FIG. 1 is a cross-sectional view of a CV cable according to the present invention.
Fig. 2 is a side view thereof, and Fig. 3 is related to this invention.
4 is an explanatory diagram of the generation mechanism of the water tree current according to the present invention; FIG. 5 is a diagram of the connection of a conventional measuring device to the CV cable; FIGS. 6 and 7 are its diagrams.
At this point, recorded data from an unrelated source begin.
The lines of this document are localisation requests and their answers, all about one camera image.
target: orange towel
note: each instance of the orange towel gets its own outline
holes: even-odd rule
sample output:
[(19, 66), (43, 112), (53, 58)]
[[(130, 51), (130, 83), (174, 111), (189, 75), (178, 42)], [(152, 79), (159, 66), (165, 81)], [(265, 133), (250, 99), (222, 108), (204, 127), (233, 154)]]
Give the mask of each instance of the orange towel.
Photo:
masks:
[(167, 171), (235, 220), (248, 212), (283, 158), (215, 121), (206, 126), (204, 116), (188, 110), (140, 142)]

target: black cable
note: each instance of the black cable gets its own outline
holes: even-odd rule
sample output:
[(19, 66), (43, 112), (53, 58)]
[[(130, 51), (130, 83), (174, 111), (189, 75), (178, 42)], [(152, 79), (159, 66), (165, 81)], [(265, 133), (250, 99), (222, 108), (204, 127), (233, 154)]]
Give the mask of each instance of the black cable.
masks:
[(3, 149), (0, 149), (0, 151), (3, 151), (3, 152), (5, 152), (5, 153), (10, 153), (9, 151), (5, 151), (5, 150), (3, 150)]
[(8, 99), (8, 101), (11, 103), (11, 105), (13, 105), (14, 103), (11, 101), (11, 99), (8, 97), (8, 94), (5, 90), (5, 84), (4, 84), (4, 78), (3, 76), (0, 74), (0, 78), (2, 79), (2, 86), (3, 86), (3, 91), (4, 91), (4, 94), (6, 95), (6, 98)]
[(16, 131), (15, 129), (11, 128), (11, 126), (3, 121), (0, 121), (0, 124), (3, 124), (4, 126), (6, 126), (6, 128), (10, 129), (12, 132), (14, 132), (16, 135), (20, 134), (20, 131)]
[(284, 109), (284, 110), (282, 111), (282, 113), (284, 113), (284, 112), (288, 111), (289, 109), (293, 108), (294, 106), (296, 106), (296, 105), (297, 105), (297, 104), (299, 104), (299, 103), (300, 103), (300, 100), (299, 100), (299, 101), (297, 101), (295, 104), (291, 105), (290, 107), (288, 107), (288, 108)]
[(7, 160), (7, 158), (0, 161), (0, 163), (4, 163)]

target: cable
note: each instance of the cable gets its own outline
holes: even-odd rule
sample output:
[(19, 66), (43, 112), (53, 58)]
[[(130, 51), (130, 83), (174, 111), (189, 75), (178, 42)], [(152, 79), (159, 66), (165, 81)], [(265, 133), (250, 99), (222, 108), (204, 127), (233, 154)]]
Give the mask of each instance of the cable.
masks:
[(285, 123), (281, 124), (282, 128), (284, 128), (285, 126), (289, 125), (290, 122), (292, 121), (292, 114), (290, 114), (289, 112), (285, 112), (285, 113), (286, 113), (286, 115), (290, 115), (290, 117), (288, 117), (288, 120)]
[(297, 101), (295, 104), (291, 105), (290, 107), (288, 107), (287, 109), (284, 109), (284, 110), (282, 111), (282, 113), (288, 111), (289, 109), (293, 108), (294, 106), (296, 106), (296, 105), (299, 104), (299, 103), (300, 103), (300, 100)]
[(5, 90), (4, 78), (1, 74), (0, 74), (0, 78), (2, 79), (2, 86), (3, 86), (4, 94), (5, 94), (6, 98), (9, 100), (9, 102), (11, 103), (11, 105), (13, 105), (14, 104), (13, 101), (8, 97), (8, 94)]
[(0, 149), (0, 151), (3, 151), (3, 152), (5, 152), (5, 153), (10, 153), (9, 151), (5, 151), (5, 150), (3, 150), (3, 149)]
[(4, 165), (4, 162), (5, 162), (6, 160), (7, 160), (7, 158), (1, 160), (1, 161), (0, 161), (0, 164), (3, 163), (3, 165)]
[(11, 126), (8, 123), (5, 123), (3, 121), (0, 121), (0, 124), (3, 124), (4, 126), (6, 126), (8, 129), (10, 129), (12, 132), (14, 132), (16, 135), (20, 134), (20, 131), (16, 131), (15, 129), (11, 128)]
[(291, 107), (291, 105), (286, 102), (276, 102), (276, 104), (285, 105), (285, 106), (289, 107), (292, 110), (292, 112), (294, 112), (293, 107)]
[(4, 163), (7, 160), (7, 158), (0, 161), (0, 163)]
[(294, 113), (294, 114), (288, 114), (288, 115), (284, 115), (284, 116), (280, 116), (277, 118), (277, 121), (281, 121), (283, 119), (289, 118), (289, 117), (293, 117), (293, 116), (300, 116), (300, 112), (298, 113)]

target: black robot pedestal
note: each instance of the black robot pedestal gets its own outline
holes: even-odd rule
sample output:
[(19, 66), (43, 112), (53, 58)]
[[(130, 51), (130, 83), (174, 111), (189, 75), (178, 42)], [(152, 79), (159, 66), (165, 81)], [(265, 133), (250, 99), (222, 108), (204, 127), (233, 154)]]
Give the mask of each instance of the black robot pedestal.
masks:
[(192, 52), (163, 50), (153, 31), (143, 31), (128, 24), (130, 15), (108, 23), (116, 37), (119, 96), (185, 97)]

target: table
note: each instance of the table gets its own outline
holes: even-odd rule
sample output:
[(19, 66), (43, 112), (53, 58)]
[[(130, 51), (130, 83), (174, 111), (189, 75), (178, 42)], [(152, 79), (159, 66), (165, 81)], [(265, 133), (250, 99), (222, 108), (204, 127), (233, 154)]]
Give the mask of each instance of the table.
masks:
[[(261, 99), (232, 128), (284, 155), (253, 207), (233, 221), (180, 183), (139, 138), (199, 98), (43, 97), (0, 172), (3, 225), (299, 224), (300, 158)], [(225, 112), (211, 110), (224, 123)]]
Equivalent circuit of the connection diagram shown in Figure 5, No. 8
The figure is a block circuit diagram of the insulation deterioration related quantity measuring device according to the present invention, FIG. FIG. 4 is a relationship curve diagram for explaining an example in which a water tree current is estimated and obtained by simultaneously measuring sheath resistance and a DC component current using the method. 30... Circuit to be measured, 31... Insulation deterioration related quantity,
70... Very low frequency voltage application section, 71... DC component current detection section, 72... Arithmetic section, 73... Timing control section.

Claims (1)

[Scope of Claims] 1. An ultra-low frequency voltage application unit that applies an ultra-low frequency voltage to a circuit to be measured whose insulation deterioration-related quantity is to be measured, the effect of which is negligible on the alternating current impedance component of the circuit to be measured; a DC component current detection unit that detects a DC component current flowing through the circuit to be measured based on the ultra-low frequency voltage; and a calculation unit that calculates insulation resistance based on the detection output of the DC component current detection unit. , before the ultra-low frequency voltage is applied to the circuit to be measured, controlling the DC component current detection unit to cause the DC component current detection unit to detect the DC component current flowing through the circuit to be measured; By controlling the ultra-low frequency voltage application section, positive and negative ultra-low frequency voltages are alternately applied to the circuit to be measured, and the DC component current flowing through the circuit to be measured is detected by the DC component current detection section; The arithmetic control unit is configured to cause the arithmetic unit to calculate the insulation resistance from the difference between detection outputs of the DC component current detection unit before and after the ultra-low frequency voltage is applied to the circuit to be measured and the ultra-low frequency voltage. An insulation deterioration related quantity measuring device, comprising: a timing control section for controlling an insulation deterioration related quantity.